[DIRECTIONS FOR THIS TASK] Among the lines below, restate word for word only those from the line with "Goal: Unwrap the" through the line with "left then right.", with both end lines kept.

[RECORDS SHOWN]
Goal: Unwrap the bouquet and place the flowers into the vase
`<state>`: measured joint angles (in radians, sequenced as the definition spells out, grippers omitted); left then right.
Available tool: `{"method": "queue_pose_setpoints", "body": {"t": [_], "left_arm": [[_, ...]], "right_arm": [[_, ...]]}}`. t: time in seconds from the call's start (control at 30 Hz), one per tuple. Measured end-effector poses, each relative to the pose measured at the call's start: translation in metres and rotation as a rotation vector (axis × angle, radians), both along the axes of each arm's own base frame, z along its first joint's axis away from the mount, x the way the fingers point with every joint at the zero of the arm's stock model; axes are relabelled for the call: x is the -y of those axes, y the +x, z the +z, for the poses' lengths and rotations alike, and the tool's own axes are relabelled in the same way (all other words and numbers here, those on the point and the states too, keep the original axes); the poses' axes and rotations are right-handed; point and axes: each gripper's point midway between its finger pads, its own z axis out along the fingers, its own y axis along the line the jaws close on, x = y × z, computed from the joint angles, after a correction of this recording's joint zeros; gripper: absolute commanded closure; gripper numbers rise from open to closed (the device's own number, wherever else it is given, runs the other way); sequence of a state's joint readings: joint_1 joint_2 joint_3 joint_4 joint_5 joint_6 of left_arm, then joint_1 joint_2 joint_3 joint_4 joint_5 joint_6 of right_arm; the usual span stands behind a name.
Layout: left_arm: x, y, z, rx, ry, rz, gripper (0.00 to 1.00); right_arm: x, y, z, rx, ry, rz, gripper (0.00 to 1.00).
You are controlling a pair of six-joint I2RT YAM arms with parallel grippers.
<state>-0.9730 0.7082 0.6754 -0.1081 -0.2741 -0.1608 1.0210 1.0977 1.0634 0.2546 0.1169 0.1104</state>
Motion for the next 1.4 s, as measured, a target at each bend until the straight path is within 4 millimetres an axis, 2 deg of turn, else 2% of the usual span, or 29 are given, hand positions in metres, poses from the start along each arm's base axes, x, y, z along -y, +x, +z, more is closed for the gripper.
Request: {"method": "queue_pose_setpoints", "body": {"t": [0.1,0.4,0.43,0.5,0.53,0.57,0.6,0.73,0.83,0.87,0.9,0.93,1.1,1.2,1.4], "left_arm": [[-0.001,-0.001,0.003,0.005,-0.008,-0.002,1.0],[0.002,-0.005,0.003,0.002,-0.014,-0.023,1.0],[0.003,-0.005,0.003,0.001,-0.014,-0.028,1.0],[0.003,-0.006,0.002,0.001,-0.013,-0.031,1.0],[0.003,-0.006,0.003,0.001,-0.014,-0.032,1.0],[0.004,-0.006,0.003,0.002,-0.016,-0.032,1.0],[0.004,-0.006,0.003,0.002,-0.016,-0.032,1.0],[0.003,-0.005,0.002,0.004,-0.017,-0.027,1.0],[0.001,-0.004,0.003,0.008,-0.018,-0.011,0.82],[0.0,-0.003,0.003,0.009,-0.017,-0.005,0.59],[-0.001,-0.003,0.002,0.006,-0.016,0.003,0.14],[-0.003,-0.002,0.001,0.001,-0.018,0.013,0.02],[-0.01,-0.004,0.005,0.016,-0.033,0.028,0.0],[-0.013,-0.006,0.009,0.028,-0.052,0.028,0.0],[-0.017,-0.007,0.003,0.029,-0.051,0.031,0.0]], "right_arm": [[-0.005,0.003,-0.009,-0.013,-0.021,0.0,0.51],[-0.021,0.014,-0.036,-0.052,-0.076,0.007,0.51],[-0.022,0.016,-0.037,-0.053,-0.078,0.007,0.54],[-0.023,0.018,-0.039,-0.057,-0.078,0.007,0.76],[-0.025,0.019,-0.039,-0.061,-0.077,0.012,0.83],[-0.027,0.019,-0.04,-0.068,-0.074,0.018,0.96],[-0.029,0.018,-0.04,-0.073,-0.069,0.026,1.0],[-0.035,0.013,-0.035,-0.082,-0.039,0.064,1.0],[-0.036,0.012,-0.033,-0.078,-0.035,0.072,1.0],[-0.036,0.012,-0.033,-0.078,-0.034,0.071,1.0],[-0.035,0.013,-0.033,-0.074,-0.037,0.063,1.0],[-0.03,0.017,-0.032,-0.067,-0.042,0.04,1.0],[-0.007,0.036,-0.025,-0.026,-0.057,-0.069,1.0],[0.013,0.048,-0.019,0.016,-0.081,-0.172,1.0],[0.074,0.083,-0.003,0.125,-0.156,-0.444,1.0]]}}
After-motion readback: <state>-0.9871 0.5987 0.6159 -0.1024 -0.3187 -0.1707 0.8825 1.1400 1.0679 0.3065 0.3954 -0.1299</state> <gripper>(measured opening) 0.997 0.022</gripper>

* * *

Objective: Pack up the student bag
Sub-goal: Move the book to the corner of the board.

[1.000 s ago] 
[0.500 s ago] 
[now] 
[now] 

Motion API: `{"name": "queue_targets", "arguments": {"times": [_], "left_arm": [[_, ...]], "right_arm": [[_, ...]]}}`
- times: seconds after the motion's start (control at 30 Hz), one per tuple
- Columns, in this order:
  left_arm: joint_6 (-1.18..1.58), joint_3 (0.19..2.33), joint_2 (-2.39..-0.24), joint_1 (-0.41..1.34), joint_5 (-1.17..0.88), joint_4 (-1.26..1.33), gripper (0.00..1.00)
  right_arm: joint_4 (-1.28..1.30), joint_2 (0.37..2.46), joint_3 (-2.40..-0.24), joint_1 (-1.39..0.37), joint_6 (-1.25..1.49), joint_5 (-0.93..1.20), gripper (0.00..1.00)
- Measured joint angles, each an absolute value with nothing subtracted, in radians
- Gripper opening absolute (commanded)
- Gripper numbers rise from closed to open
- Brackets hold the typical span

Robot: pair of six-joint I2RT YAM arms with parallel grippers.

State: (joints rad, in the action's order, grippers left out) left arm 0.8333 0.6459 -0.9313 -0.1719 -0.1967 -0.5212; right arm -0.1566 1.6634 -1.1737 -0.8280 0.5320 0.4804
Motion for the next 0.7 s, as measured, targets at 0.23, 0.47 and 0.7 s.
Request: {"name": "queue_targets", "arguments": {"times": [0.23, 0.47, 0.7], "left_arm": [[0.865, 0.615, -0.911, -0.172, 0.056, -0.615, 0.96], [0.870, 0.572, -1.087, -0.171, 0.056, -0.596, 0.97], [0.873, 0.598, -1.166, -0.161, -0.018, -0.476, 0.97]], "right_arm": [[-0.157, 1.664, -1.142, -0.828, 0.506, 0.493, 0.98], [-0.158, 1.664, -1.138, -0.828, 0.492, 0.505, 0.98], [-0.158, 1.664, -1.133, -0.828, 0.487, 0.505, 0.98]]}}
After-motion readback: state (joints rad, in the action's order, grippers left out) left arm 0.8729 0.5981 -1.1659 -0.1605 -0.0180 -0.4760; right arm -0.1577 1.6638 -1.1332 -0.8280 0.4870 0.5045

[TASK RESULT]
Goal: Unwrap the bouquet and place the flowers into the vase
`<state>`: measured joint angles (in radians, sequenced as the definition spells out, grippers omitted); left then right.

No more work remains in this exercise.